#### [Required work]
Output the complete listing exactly, please, and keep the pictures out of it.

#### [Recorded information]
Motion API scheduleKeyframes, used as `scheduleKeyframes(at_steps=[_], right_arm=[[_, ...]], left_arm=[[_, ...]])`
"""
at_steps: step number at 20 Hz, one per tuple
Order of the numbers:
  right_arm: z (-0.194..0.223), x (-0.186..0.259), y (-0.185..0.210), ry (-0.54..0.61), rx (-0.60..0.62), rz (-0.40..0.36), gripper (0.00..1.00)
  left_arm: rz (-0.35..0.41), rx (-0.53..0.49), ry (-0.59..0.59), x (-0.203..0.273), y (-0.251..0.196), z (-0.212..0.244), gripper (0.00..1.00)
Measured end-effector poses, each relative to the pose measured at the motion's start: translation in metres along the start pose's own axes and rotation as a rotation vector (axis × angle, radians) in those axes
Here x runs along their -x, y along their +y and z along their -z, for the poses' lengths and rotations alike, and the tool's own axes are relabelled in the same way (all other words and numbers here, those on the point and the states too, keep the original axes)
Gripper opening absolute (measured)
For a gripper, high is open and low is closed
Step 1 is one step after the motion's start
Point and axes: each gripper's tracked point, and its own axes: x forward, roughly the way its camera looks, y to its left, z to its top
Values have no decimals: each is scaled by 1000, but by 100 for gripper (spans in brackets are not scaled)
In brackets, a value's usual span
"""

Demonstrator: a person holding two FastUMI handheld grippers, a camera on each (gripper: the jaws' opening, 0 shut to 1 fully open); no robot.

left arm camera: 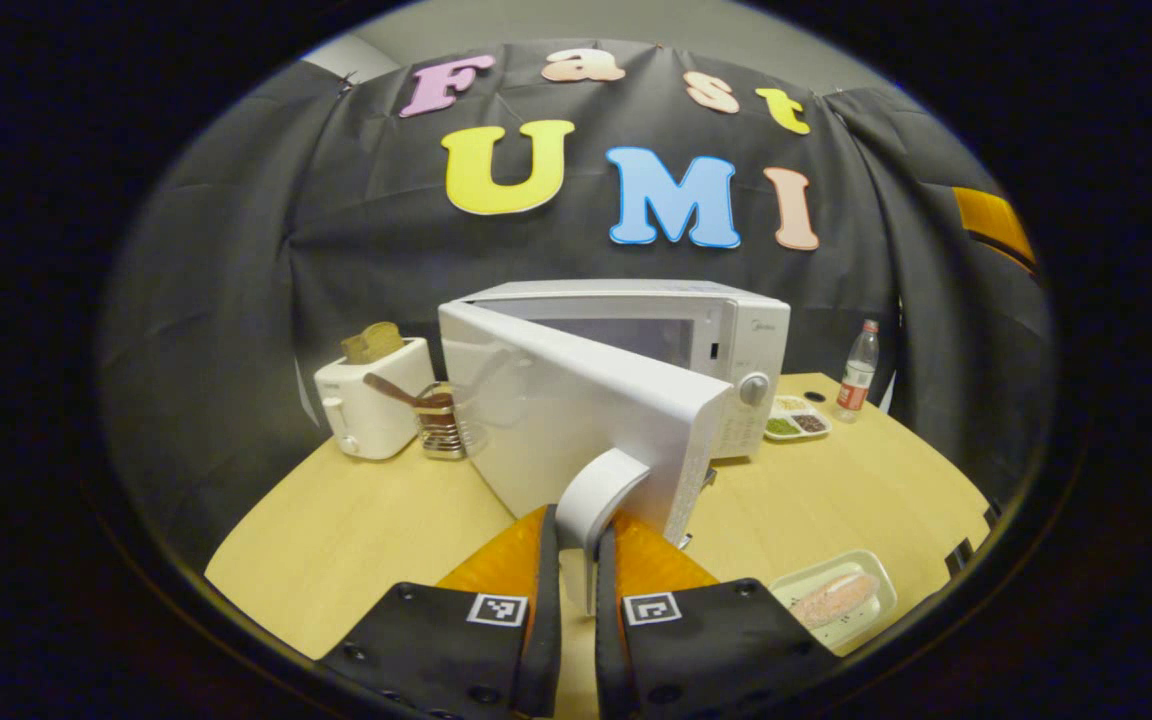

#### [Finished exercise]
Motion API scheduleKeyframes, used as `scheduleKeyframes(at_steps=[_], right_arm=[[_, ...]], left_arm=[[_, ...]])`
"""
at_steps: step number at 20 Hz, one per tuple
Order of the numbers:
  right_arm: z (-0.194..0.223), x (-0.186..0.259), y (-0.185..0.210), ry (-0.54..0.61), rx (-0.60..0.62), rz (-0.40..0.36), gripper (0.00..1.00)
  left_arm: rz (-0.35..0.41), rx (-0.53..0.49), ry (-0.59..0.59), x (-0.203..0.273), y (-0.251..0.196), z (-0.212..0.244), gripper (0.00..1.00)
Measured end-effector poses, each relative to the pose measured at the motion's start: translation in metres along the start pose's own axes and rotation as a rotation vector (axis × angle, radians) in those axes
Here x runs along their -x, y along their +y and z along their -z, for the poses' lengths and rotations alike, and the tool's own axes are relabelled in the same way (all other words and numbers here, those on the point and the states too, keep the original axes)
Gripper opening absolute (measured)
For a gripper, high is open and low is closed
Step 1 is one step after the motion's start
Point and axes: each gripper's tracked point, and its own axes: x forward, roughly the way its camera looks, y to its left, z to its top
Values have no decimals: each is scaled by 1000, but by 100 for gripper (spans in brackets are not scaled)
In brackets, a value's usual span
"""

Demonstrator: a person holding two FastUMI handheld grippers, a camera on each (gripper: the jaws' opening, 0 shut to 1 fully open); no robot.

left arm camera: 

The exercise ends with this answer.